Het Grieks-orthodoxe klooster is eigenaar van het land in Silwan, dat deel uitmaakt van het Grieks-orthodoxe patriarchaat van de stad, volgens het Wadi Hilweh Information Center, dat toezicht houdt op de Israëlische schendingen in het gebied.
Het centrum zei dat de Sumerische familie het land al 70 jaar bewerkt en bewaakt, onder een pachtovereenkomst met de eigenaar.
Silwan, de woonplaats van meer dan 60.000 Palestijnen en strategisch gelegen ten zuiden van de Al-Aqsa Moskee en de Westelijke Muur, is al jaren het doelwit van de uitbreiding van Israëlische kolonisten.
Honderden gezinnen in Silwan worden bedreigd met uitzetting, hetzij door rechtszaken van machtige kolonistengroepen, hetzij door administratieve uitzettingsbevelen van de door Israël bestuurde gemeente Jeruzalem, die toeristische parken wil bouwen rond bijbelse verhalen en figuren.
De controle van Israël over Oost-Jeruzalem, dat sinds 1967 bezet is, is in strijd met verschillende beginselen van het internationaal recht, dat bepaalt dat een bezettingsmacht geen soevereiniteit heeft over het grondgebied dat zij bezet en er geen permanente veranderingen mag aanbrengen.
Kritiek op de kerk
Activisten vrezen dat het land in Silwan dat eigendom is van de Grieks-orthodoxe kerk bijzonder kwetsbaar is voor inbeslagname door kolonisten.
Palestijnse groeperingen bekritiseren de kerk al geruime tijd vanwege haar omgang met kolonisten en vanwege beschuldigingen van omkoping en fraude.
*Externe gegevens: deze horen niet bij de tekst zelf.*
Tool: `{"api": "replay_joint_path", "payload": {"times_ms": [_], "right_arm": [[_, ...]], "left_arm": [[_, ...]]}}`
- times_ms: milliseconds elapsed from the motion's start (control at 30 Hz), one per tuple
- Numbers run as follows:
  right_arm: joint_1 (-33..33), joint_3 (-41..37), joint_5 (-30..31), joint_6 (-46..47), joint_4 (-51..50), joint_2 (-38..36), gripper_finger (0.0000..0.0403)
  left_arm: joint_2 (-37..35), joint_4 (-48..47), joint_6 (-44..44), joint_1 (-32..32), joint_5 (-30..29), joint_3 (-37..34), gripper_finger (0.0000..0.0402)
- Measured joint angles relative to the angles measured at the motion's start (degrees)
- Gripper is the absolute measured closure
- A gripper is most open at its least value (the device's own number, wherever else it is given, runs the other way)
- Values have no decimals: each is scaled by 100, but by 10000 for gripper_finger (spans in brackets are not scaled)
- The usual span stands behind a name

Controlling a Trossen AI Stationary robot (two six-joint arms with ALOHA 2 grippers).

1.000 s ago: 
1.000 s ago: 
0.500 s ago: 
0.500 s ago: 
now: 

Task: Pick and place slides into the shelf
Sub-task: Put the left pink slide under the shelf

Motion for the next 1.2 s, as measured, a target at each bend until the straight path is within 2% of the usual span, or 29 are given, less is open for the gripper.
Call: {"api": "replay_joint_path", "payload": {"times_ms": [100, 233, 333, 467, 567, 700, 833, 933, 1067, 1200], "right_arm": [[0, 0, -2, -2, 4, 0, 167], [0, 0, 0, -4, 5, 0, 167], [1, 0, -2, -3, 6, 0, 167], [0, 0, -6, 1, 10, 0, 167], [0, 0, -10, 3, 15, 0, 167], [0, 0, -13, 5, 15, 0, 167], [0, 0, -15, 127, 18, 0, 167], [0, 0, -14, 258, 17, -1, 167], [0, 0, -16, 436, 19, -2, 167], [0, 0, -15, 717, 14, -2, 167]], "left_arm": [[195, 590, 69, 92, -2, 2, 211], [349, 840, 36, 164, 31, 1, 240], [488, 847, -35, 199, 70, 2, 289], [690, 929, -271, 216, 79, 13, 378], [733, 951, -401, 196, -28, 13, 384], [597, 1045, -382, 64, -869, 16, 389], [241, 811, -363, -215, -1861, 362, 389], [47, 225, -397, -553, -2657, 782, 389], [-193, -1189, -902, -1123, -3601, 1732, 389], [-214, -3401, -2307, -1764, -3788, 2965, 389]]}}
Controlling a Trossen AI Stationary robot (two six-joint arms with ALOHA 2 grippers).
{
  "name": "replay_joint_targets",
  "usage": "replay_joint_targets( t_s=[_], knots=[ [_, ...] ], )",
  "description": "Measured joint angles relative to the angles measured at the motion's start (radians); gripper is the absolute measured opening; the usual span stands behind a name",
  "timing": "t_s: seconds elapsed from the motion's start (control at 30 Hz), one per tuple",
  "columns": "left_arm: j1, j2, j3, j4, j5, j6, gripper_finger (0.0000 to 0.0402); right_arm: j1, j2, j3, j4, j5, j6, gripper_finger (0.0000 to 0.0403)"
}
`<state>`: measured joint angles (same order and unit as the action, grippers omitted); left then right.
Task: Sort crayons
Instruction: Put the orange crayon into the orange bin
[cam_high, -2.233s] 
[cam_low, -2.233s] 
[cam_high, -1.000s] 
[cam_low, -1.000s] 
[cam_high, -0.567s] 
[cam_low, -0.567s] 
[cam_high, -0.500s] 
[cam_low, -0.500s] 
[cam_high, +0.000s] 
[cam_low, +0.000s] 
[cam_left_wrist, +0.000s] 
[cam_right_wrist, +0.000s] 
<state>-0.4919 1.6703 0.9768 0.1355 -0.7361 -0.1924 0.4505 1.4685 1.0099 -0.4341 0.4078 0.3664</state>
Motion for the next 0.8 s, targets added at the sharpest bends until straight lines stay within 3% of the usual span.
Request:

In 1951 werd land dat eigendom is van de kerk in West-Jeruzalem verhuurd aan het Joods Nationaal Fonds voor een periode van 99 jaar. Vandaag de dag huisvest het land de meeste Israëlische staatsinstellingen, waaronder het Israëlische parlement, de Knesset.
In maart namen de Israëlische politie en kolonisten de controle over delen van het historische hotel Petra, dat het onderwerp is van een jarenlange juridische strijd tussen de Grieks-orthodoxe patriarch en de kolonistengroep Ateret Cohanim.
Vorig jaar wekte de patriarch verontwaardiging nadat hij plannen onthulde om ongeveer 11 hectare kerkbezit te verkopen aan twee Israëlische bedrijven die een nederzetting in het Bethlehem-gebied willen verbinden met Jeruzalem. De Israëlische nederzettingen zijn volgens het internationaal recht illegaal.
De Orthodoxe Centrale Raad in Palestina, een Palestijnse christelijke basisgroep, hekelde toen de deal van 39 miljoen dollar als een deal die “de op toerisme gebaseerde economie van Bethlehem zou vernietigen”.